- Born: 1668 or 1685 Paris, France
- Died: November 1, 1738 Carpi, Duchy of Modena and Reggio
- Known for: Painting
- Notable work: Glory of Madonna and Saints Bonaventure, Bernard of Siena, and Pasquale Baylon, Saints Pasquale Baylon and Giovanni della Marca, St Francis, St Onofrio and other saints

= Luigi De La Forest =

Italian-French painter

Luigi De La Forest (Paris, 1668 or 1685 - Carpi, Emilia-Romagna, November 1, 1738) was an Italian-French painter, who was active in Modena.

==Biography==
Forest moved to Modena around 1712, and painted a Glory of Madonna and Saints Bonaventure, Bernard of Siena, and Pasquale Baylon altarpiece for the church of Santa Margherita. From there he moved to Carpi, where he painted works for the church of San Nicolò and the adjacent Convent, including the canvas of Saints Pasquale Baylon and Giovanni della Marca (1719) at a side of the main entrance, St Francis (1725) for the main altar, and St Onofrio and other saints.
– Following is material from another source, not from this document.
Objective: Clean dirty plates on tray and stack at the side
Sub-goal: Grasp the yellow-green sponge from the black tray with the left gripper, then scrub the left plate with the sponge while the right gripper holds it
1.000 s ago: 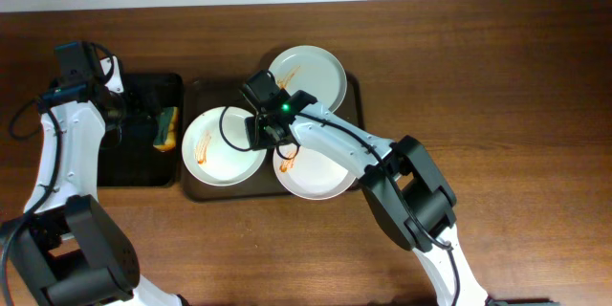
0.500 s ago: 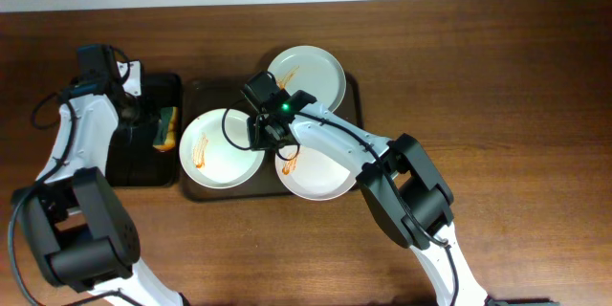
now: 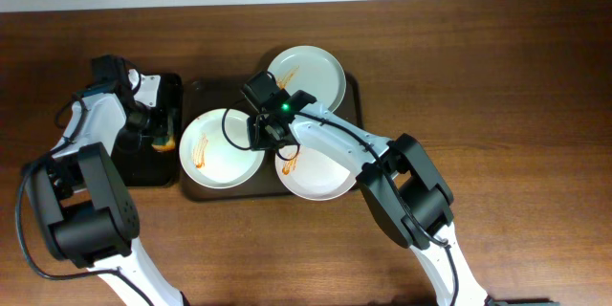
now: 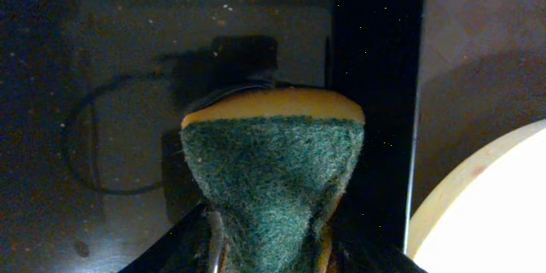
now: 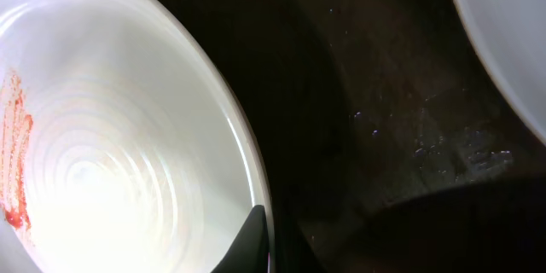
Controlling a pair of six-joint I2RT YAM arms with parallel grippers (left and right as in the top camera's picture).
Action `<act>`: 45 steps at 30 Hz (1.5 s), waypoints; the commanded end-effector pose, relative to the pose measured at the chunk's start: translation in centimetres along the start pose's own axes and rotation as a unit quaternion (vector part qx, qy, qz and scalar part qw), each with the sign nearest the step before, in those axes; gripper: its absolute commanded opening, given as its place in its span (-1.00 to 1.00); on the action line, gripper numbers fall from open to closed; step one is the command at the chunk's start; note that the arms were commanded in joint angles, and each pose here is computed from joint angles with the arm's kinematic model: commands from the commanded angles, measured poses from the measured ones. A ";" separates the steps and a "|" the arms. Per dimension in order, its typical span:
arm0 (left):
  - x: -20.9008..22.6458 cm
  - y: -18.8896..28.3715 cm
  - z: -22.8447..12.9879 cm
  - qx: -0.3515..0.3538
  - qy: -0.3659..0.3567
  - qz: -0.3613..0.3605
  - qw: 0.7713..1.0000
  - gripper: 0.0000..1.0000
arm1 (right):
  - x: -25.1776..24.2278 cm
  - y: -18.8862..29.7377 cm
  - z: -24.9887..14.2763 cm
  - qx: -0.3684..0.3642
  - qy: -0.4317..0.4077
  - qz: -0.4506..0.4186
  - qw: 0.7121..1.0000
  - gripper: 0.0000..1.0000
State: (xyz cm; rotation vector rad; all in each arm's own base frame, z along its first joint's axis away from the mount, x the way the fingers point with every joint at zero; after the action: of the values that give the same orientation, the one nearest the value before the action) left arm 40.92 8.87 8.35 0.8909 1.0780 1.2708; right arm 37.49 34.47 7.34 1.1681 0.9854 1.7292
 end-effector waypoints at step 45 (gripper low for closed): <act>-8.6 5.6 -1.3 0.057 0.059 -0.036 0.996 -0.98 | -0.3 -0.8 0.4 0.000 -0.004 0.009 1.000 -0.92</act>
State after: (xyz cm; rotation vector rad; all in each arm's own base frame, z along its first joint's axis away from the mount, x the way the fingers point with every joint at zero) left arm 39.90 1.45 16.36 0.8275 1.1712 1.1779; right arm 37.85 34.45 7.32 1.1696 0.9689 1.7381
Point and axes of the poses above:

La Forest also painted for the churches of S. Giuseppe and S. Sebastiano in Carpi, and the church in the villa di Fossoli. He also painted some genre subjects. He is related to the landscape painter by the name of Giovanni di Pietro Forest (Jean-Baptiste Forest, Paris, 1656–1712) who trained in Milan under Pier Francesco Mola.